MADe is an architectural studio with an oeuvre of diverse scales and programmes ranging from residential to large scale urban regeneration.

Every project pursues the eye-mind-hand-drawing-tools-modeling course as a principal generator of ideas, though computers are exploited for their obvious benefits. Working with hands to experience the physical act of creating lets them observe, reflect and gain insights into their work. Consequently the process is slow and non linear and they focus on limited projects at a time.

Believing in quality of expression stripped of obsolete additions and superfluous expenses has inherently ensured sustainability in the studio's projects. Here are the representative samples of their work - the ideas pursued out of curiosity, beliefs and the urge to dream:

RESTRUCTURING TEMPLE COMPLEX (competition win, urban planning and architecture, Tuljapur, India)

The social programme in most popular temples in India is unique where pilgrims traditionally spend fleeting time inside but would have been part of the procession to arrive at the sanctum sanctorum for hours of singing and chanting. Later they would linger around the precincts having had glimpse of the deity, feeling peaceful and contended. MADe's response therefore focuses on the path and the unbuilt space rather than the built forms and tries to heighten this journey of the pilgrim.

The elegance and complexity of the spaces in the 400-year-old temple of Tuljapur demonstrate a method of growth by accretion without resorting to any formal plan. By enhancing its core passageways so that it continues to grow in the same spontaneous way, the studio has proposed a restructuring that is sympathetic to this history and true to the context. The intervention here is not that of creating an impactful architectural footprint but to transcend the basic needs of the pilgrim and enrich his/her experience in the temple and the town.

URBAN NEXUS (competition entry, Museum of Polish History, Warsaw, Poland)

Interpreting the evolution of its historic urban setting to address connectivity and experiential quality of movement became the prime concern in designing the museum. By articulating building volumes as a link between the Ujazdow castle and its neighbourhood, the museum aims to establish a nexus.  
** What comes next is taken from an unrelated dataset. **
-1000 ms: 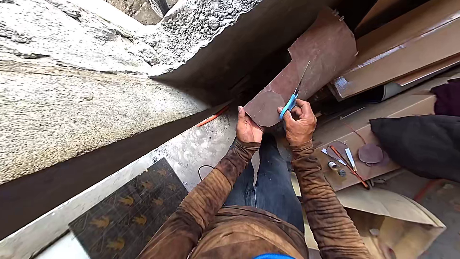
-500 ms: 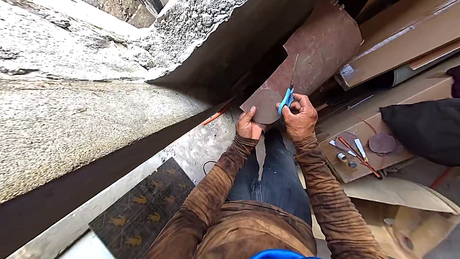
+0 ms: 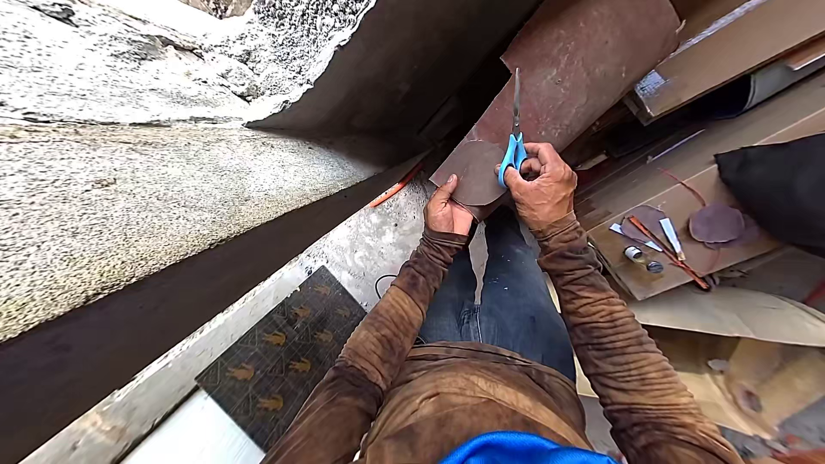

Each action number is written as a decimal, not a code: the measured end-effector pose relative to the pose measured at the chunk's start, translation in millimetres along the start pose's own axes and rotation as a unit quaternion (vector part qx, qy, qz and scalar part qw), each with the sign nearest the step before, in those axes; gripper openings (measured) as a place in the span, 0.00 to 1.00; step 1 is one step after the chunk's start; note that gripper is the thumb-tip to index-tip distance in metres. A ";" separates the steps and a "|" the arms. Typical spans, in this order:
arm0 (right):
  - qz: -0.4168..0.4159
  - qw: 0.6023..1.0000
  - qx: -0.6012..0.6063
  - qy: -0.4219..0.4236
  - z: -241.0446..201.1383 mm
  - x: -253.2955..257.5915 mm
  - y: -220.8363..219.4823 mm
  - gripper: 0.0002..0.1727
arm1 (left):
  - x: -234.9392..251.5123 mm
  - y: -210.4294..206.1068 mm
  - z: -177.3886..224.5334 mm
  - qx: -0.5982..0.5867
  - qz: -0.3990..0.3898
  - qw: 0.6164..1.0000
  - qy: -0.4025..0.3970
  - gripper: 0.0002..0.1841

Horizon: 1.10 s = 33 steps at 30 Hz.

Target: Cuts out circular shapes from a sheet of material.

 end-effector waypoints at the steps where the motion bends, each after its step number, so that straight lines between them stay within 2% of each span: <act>1: -0.001 1.000 -0.001 0.000 -0.6 -0.2 -0.4 0.24 | -0.6 -0.4 0.5 0.001 0.000 1.000 0.003 0.13; 6: 0.006 1.000 0.001 0.002 -1.2 -5.6 0.0 0.24 | -3.9 -8.9 2.8 0.019 -0.034 0.999 0.010 0.14; 8: 0.009 1.000 -0.001 0.002 -0.3 -6.1 0.7 0.25 | -3.0 -8.3 0.9 0.027 -0.022 0.999 0.018 0.16; 12: 0.005 1.000 0.009 -0.007 4.0 -7.2 1.2 0.25 | 3.7 -3.3 -3.6 0.007 0.030 0.999 0.023 0.13; 20: 0.010 1.000 -0.005 0.005 3.2 -7.6 -1.5 0.24 | 7.2 -1.5 -6.6 -0.022 0.032 0.998 0.040 0.15; 33: -0.002 1.000 0.016 -0.007 8.9 -12.0 2.8 0.24 | 9.8 1.4 -12.9 0.012 0.007 0.999 0.046 0.19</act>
Point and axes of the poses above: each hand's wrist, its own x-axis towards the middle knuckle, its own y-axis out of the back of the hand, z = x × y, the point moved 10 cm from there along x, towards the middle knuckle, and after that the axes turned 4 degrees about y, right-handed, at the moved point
URBAN PARADOX (completed 2011, mixed use, Hyderabad, India)

Contextualized by its location in a rapidly urbanizing part of the city, this silent quadrangular volume of voids is a respite in the visual chaos created by incidental excesses and haphazard growth. The building is deliberately contrived to be blank and a silent non-statement.

LATITUDE HOUSING (competition entry, residential, Punggol, Singapore)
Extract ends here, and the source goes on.